Dans la Galaxie Gutenberg, un ouvrage portant sur les changements qu’a apportés la technique de l’imprimerie, McLuhan propose d’utiliser « une méthode des mosaïques » afin d’étudier la simultanéité. La figure mosaïque y apparaît encore une fois comme une figure théorique permettant l’étude des transformations médiatiques, une figure décidément apte à illustrer les modes de pensées par image. McLuhan (1967 : 7) en traite ainsi : « Image formée de nombreuses données et citations apportées en témoignage, la mosaïque constitue le seul moyen efficace de faire apparaître les opérations causales dans l’Histoire ». Pour lui, la bidimensionalité de la mosaïque constitue une façon efficace de produire une résonance « interstructuelle » entre de multiples dimensions du monde (McLuhan 1967 : 66). Il souligne en outre la thèse formulée par Gyorgy Kepes qui dit que la forme en mosaïque génère de la « simultanéité dynamique ». Kepes avait constaté comment, à l’époque médiévale, le même tableau représentait souvent le même personnage plusieurs fois : « Ce faisant, ils cherchaient à représenter toutes les relations

possibles qui l’affectaient, ce qu’ils reconnaissaient ne pouvoir faire qu’en décrivant simultanément plusieurs actions. C’est cette suite dans la signification, plutôt que la logique mécanique de l’optique géométrique, qui constitue la tâche essentielle de la représentation » (Kepes 1944, cité dans McLuhan 1967 : 188). McLuhan (1967 : 191) ajoute que la méthode scolastique était également une méthode des mosaïques, traitant « simultanément de plusieurs aspects et de plusieurs niveaux de signification ».

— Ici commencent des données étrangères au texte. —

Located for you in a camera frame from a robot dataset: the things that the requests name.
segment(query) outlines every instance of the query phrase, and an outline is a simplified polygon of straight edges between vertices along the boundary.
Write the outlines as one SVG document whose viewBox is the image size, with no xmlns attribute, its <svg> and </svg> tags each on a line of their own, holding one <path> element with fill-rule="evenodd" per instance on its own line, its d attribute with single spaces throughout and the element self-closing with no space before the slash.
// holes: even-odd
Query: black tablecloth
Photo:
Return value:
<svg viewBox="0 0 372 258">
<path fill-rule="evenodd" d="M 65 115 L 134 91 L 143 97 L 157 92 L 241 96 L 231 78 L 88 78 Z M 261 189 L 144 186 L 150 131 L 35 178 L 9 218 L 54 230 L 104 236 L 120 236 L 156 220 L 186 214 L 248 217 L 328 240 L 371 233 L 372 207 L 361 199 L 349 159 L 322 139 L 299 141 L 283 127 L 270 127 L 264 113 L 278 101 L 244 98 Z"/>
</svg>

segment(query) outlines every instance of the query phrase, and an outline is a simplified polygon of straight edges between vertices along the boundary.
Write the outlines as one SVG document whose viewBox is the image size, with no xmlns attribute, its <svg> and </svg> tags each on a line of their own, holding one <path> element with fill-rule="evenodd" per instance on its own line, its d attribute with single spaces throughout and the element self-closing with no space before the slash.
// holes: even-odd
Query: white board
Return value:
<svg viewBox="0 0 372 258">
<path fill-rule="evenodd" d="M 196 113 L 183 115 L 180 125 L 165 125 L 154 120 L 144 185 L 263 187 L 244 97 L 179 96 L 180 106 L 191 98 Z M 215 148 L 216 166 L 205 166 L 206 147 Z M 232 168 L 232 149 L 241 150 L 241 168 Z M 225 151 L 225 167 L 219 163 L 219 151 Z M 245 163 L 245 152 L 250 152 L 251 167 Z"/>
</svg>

Le fait que McLuhan associe la simultanéité à la fois à la mosaïque et, plus loin dans son ouvrage, au courant électrique, fait écho aux propos de Dällenbach sur la possibilité d’un statisme politique et poétique de la forme mosaïque, par opposition à son dynamisme potentiel. Il écrit que cela peut se produire « lorsqu’elle n’est plus énergétique, que le courant ne passe plus entre ses morceaux, et qu’il ne se produit plus d’étincelles à leur contact » (Dällenbach 2001 : 165, emphase ajoutée). Le choix des mots-clés par l’artiste et l’autonomie des images tirées du web par rapport à la matrice dans les Googlegrams, contrairement à la consubstantialité du tout et des parties dans les photomosaïques de Silvers, permettent de faire passer ce courant dans la mosaïque. Ces œuvres sont ainsi tissées d’images provenant d’un peu partout dans le réseau du web. Le parallèle entre simultanéité et électricité évoque également la connectivité actuelle que permettent la mondialisation et internet. Les œuvres de Fontcuberta nous encouragent donc à développer une conception de l’image en tant que trame devenue réseau, une trame faite d’un tissage serré dont les fils la font se déployer en tous sens, que ce soit vers son sujet, son mode de diffusion ou sa forme.